Il est toute compassion, toute souffrance. Voyant un cocher battant sauvagement un cheval squelettique, il proteste, met la main sur le fouet : « Ne le battez pas ! » Le cocher lui dit alors qu’il est bien plus malheureux que son cheval ; ses quatre enfants ne meurent-ils pas de faim ? « Pauvres, pauvres ! » s’écrie Stevie. Lorsque, gamin, il souffrait trop des cruautés du monde, il se réfugiait dans le lit de Winnie. Mais le monde est trop grand pour le lit de Winnie, ses injustices trop nombreuses. Alors, s’adressant aux passants, il réclame la police : que fait-elle, la police, face aux malheurs qui frappent les misérables ? Où est-elle, la police ? D’où émotion dans la rue, rassemblement, esquisse d’émeute et Stevie ramené à la maison entre deux policemen. Un fardeau en effet !

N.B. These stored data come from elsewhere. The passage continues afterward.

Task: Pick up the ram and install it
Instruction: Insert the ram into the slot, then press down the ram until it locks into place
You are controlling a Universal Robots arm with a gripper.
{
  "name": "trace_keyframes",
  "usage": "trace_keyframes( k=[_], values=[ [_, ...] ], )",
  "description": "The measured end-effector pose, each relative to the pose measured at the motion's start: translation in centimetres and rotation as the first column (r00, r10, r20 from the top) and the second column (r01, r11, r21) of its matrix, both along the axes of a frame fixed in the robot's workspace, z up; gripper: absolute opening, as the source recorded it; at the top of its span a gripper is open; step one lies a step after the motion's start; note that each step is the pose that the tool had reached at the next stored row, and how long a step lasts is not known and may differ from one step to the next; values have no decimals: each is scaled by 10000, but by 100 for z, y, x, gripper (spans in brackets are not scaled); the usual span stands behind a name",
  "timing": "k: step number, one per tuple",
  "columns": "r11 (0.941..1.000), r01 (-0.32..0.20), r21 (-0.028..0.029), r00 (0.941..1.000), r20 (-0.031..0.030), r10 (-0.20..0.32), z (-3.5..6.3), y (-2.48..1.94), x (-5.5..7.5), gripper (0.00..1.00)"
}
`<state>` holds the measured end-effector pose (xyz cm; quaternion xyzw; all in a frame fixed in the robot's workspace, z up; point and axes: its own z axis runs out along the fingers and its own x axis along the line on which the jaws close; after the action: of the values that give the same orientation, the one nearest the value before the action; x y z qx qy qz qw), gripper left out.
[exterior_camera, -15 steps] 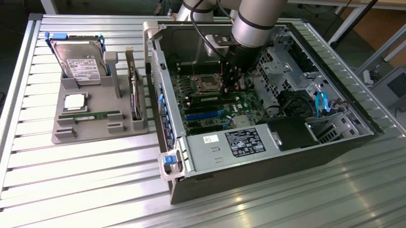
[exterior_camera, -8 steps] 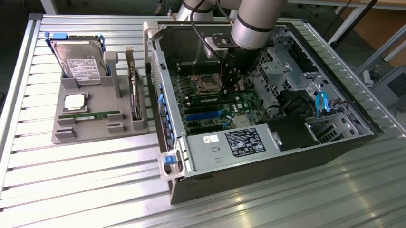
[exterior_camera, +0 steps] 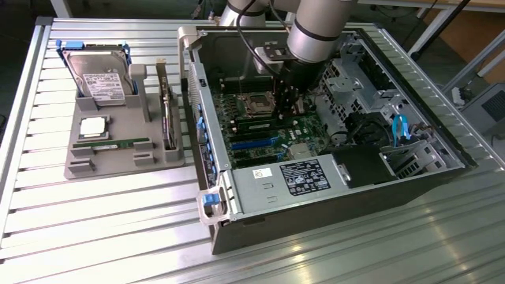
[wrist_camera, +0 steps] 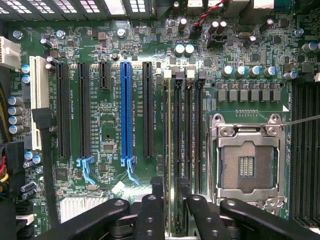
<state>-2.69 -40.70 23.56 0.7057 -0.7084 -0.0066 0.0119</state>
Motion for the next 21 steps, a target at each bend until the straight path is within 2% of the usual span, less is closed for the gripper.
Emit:
trace_keyframes(
  k=[2, 4, 6, 11, 13, 15, 21],
  values=[
    [10000, 0, -1, 10000, 0, 0, 119, 0, 3, 24],
    [10000, 0, -1, 10000, 0, 0, 321, 0, 7, 24],
    [10000, 0, -2, 10000, -1, 0, 476, 0, 10, 24],
    [10000, 0, -1, 10000, 0, 0, 780, 0, 14, 24],
    [10000, 0, 0, 10000, 0, 0, 835, 0, 15, 24],
    [10000, 0, 0, 10000, 0, 0, 961, 0, 15, 24],
    [10000, 0, -1, 10000, 0, 0, 971, 0, 15, 24]
  ],
)
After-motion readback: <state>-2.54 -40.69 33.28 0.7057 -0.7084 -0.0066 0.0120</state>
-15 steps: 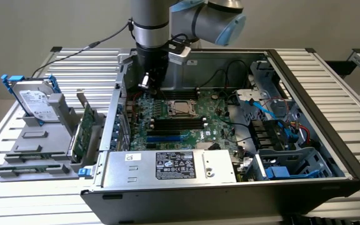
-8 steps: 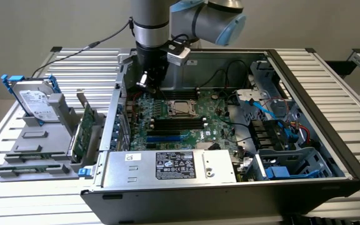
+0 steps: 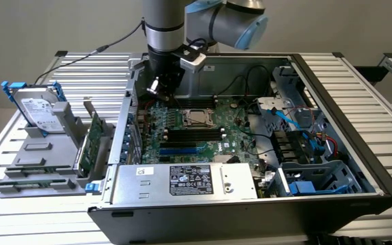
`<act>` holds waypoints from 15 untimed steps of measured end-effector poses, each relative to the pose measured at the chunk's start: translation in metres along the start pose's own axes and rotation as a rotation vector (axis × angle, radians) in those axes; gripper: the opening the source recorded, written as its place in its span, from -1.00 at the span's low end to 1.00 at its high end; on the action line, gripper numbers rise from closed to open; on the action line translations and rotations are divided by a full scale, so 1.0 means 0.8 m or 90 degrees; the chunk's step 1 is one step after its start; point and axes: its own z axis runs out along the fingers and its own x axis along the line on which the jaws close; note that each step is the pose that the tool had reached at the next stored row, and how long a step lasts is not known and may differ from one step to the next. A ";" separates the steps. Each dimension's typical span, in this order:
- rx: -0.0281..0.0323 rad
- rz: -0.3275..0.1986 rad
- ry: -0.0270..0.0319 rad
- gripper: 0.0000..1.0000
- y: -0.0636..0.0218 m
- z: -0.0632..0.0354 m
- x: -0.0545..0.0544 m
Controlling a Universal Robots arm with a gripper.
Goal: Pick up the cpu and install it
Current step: 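Close the cpu cover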
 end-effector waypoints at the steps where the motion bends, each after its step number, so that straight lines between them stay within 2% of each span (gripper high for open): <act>1: 0.0014 0.006 0.0012 -0.79 0.000 0.000 0.000; 15: 0.0204 0.094 0.0224 -0.79 -0.003 -0.001 -0.002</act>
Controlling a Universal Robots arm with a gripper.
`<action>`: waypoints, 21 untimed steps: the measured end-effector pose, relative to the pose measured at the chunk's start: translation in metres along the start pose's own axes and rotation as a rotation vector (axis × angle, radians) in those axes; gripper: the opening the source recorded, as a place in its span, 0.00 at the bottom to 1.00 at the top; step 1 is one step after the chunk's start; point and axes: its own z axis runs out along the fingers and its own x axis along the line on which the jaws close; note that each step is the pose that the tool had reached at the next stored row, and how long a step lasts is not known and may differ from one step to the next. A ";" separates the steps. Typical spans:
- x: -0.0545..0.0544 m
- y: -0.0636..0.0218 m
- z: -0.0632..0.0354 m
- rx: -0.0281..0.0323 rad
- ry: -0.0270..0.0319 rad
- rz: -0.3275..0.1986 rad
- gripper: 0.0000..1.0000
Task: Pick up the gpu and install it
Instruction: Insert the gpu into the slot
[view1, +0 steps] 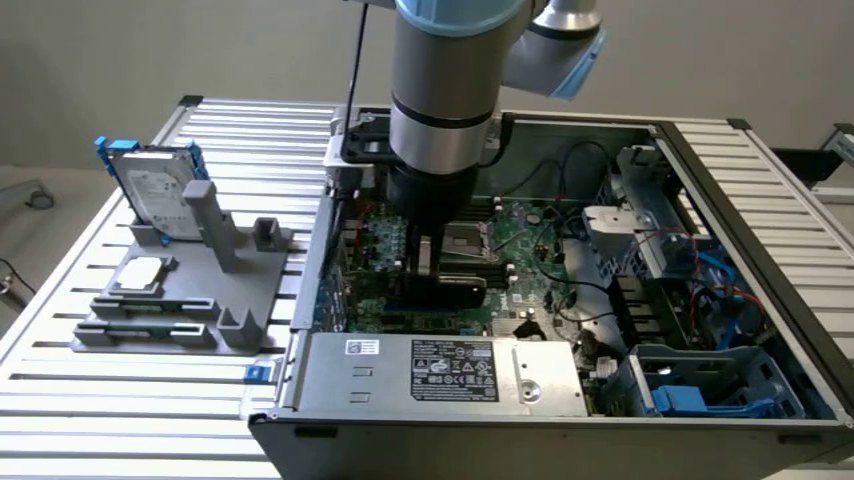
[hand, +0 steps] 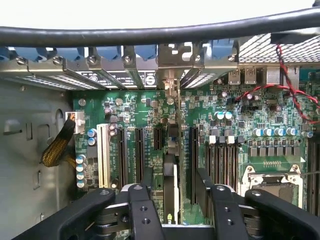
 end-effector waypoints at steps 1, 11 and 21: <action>0.000 0.0001 -0.0024 -0.0012 0.0001 0.000 0.47; -0.001 0.0017 -0.0316 -0.0106 0.0003 0.001 0.47; -0.001 0.0017 -0.0316 -0.0110 0.0003 0.001 0.11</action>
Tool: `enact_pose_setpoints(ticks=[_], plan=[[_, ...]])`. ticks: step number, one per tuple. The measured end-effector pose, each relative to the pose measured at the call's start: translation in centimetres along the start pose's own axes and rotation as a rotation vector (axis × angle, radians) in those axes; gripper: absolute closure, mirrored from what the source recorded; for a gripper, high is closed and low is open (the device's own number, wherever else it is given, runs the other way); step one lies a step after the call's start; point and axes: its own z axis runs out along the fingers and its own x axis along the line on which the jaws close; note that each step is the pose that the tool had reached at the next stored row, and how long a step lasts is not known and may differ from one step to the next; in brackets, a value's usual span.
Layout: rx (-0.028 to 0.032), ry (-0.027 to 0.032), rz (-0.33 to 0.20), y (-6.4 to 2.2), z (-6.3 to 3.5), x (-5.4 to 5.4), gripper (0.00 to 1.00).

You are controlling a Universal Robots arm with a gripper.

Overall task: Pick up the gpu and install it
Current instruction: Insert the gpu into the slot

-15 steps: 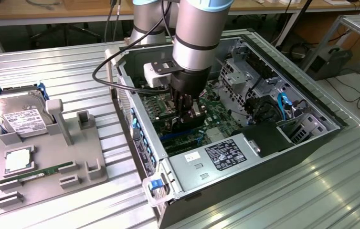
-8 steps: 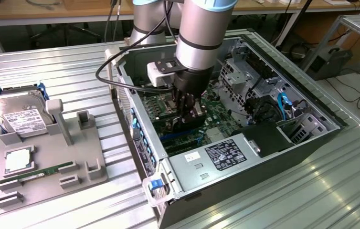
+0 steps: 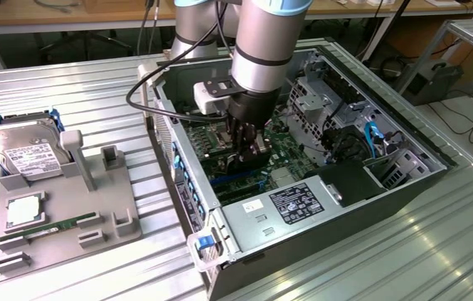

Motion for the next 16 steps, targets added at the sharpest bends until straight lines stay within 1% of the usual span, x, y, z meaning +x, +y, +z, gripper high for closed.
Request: enact_pose_setpoints(ticks=[10, 16], plan=[[-0.0053, 0.0007, 0.0, 0.24, 0.51, 0.0, 0.74], [-0.0055, 0.0002, 0.0, 0.22, 0.59, -0.01, 0.74]])
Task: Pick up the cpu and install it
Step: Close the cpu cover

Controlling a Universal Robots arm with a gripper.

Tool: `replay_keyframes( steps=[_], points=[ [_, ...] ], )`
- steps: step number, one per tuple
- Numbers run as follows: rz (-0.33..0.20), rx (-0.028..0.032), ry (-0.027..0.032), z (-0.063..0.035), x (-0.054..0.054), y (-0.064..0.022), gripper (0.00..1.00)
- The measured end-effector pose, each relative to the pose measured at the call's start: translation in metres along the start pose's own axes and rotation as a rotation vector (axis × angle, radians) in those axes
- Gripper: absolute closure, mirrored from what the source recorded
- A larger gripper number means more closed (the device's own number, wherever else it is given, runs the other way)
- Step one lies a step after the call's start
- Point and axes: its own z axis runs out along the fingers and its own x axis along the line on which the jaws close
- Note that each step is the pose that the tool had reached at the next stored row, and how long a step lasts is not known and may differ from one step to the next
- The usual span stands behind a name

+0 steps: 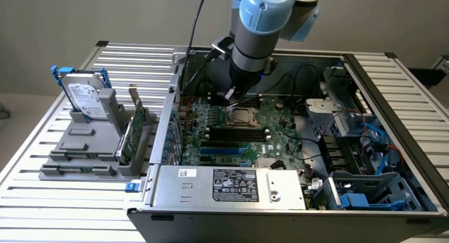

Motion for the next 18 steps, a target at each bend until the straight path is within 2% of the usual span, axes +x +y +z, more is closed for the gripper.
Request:
replay_keyframes(
  steps=[3, 9, 13, 18],
  points=[
    [-0.002, 0.0068, -0.0075, 0.0015, -0.0002, -0.0010, 0.89],
    [0.000, 0.0106, -0.0201, 0.0054, -0.0016, -0.0048, 0.89],
    [0.002, 0.0105, -0.0265, 0.0070, -0.0036, -0.0081, 0.89],
    [0.002, 0.0044, -0.0347, 0.0075, -0.0040, -0.0084, 0.89]
  ],
)
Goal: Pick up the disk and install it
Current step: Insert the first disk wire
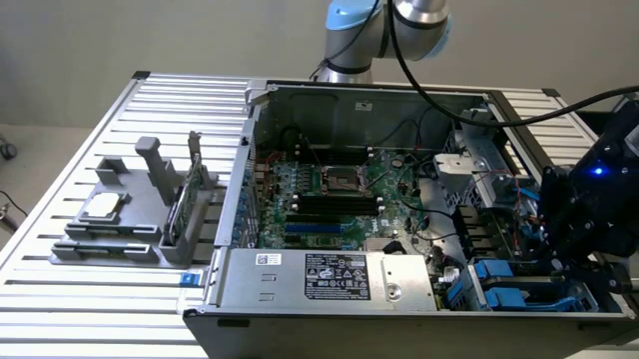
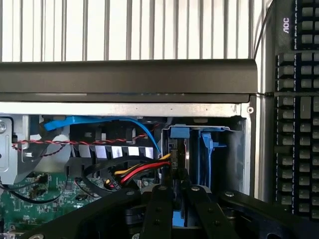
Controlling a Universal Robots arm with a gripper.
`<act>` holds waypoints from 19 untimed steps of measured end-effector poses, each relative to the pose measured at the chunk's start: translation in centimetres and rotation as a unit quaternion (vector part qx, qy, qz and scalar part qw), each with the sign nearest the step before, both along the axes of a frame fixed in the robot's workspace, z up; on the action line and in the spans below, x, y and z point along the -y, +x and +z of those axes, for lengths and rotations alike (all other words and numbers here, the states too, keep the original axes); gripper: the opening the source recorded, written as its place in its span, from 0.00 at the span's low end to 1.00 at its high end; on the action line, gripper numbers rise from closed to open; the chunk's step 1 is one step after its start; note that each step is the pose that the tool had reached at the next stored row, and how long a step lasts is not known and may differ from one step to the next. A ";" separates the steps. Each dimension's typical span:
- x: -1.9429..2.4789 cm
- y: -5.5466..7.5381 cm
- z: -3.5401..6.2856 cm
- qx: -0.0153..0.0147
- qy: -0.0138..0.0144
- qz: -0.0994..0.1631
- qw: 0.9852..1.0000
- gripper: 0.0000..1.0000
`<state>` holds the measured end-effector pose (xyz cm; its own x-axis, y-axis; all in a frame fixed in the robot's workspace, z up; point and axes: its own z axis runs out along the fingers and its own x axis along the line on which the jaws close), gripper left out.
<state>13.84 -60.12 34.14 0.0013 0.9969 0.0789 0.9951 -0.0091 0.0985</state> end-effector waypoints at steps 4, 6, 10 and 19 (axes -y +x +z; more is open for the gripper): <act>-0.04 -0.2 -0.07 0.004 -0.001 -0.003 1.000 0.16; -0.06 -0.3 -0.12 0.006 -0.002 -0.004 1.000 0.16; -0.12 -0.4 -0.16 0.009 -0.003 -0.006 1.000 0.16; -0.34 -0.6 -0.21 0.014 -0.006 -0.011 1.000 0.16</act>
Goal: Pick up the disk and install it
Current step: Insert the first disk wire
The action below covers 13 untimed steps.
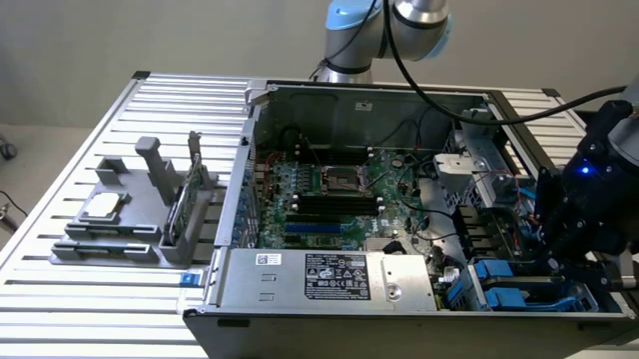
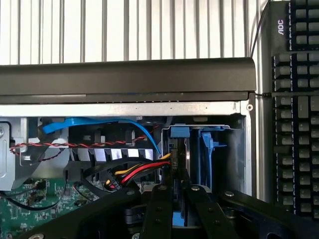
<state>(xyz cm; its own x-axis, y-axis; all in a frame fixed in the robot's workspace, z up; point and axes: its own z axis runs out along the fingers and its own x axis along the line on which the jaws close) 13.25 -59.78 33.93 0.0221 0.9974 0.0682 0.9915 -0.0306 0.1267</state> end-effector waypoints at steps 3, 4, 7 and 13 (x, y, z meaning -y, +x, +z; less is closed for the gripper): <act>-0.06 -0.1 -0.03 0.001 -0.001 -0.002 1.000 0.16; -0.07 -0.1 -0.04 0.002 -0.001 -0.003 1.000 0.16; -0.09 -0.1 -0.07 0.002 -0.001 -0.008 1.000 0.16; -0.18 -0.1 -0.13 0.004 -0.002 -0.016 1.000 0.16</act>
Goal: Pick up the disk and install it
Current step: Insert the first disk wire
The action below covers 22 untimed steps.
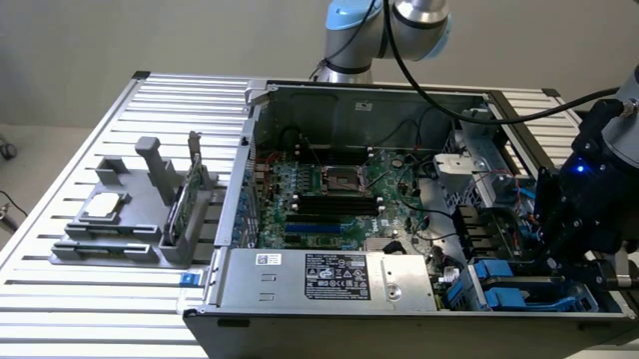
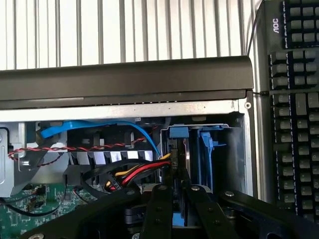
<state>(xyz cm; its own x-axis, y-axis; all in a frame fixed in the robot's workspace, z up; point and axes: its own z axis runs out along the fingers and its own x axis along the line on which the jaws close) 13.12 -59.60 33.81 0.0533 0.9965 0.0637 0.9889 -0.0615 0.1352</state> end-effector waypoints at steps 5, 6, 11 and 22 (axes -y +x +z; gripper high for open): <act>-0.07 -0.1 -0.12 0.003 -0.001 -0.005 1.000 0.16; -0.08 -0.2 -0.15 0.004 -0.001 -0.006 1.000 0.16; -0.08 -0.2 -0.36 0.004 -0.001 -0.008 1.000 0.16; -0.08 -0.1 -0.59 0.004 -0.001 -0.010 1.000 0.16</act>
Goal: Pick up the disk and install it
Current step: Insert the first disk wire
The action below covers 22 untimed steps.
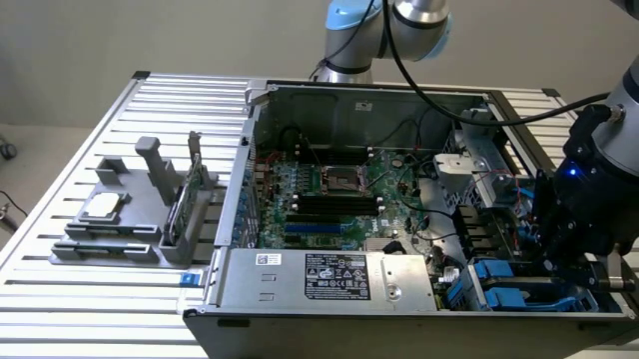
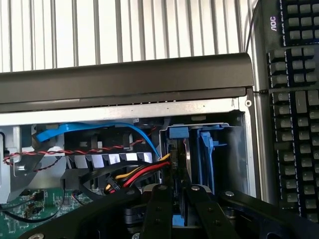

Heureusement que Verloc est là, avec son commerce sûr d’objets licencieux, avec sa prospérité, ses habitudes régulières, sa solidité. Grâce à lui, Stevie ne sera pas mis dans une institution faite pour les gens de son espèce. Verloc fera plus que de l’héberger, il en fera quelque chose. « Il a bon cœur, plaide Winnie pour son frère, on peut faire n’importe quoi de lui ! »

Ce jugement sera la perte de Stevie, qui finira sous la pelle du policeman. Comment Verloc, sous l’instigation de Winnie, fait en effet quelque chose de Stevie, comment la bombe qu’on lui a confiée lui explose dans les bras, comment Winnie découvre le responsable de sa fin et quelle fut la motivation de son bourreau, comment elle venge son frère, tant chéri, tant protégé, le sujet de tant de soucis et de tant d’espoirs : telle est l’histoire de Winnie, celle de “L’Agent Secret’’, histoire d’amour plus encore que policière ou encore diplomatique. Ainsi le cœur, ses stratégies et ses souffrances, prend la première place dans le roman de Conrad, rendant secondaires les utopies, soit poétiques soit meurtrières, les manœuvres policières, l’ambition des serviteurs de Sa Majesté et les intérêts des nations, admirablement décrits par l’auteur, mais, finalement, fétus de paille.

Quant au second roman que Conrad consacra au terrorisme quelques années plus tard, “Sous les yeux de l’Occident’’, il relate un autre attentat, ayant lieu, celui-ci, en Russie tsariste, et qui s’achève de la même manière : face aux plans de certains pour changer le monde par l’effusion de sang, et face à ceux qui s’emploient à contrecarrer cette entreprise, c’est l’intérieur, c’est l’amour, qui surgit comme étant plus important que l’extérieur, c’est le drame personnel qui supplante le drame collectif, c’est le cœur qui fait le récit.

Dans son autobiographie, “Personal Record’’, Conrad évoque cet « esprit de piété vis-à-vis de toutes choses humaines qui sanctionne les conceptions d’un créateur de contes. » Face à un adversaire qui insulte toute piété vis-à-vis des choses humaines, lisons Conrad et relisons-le.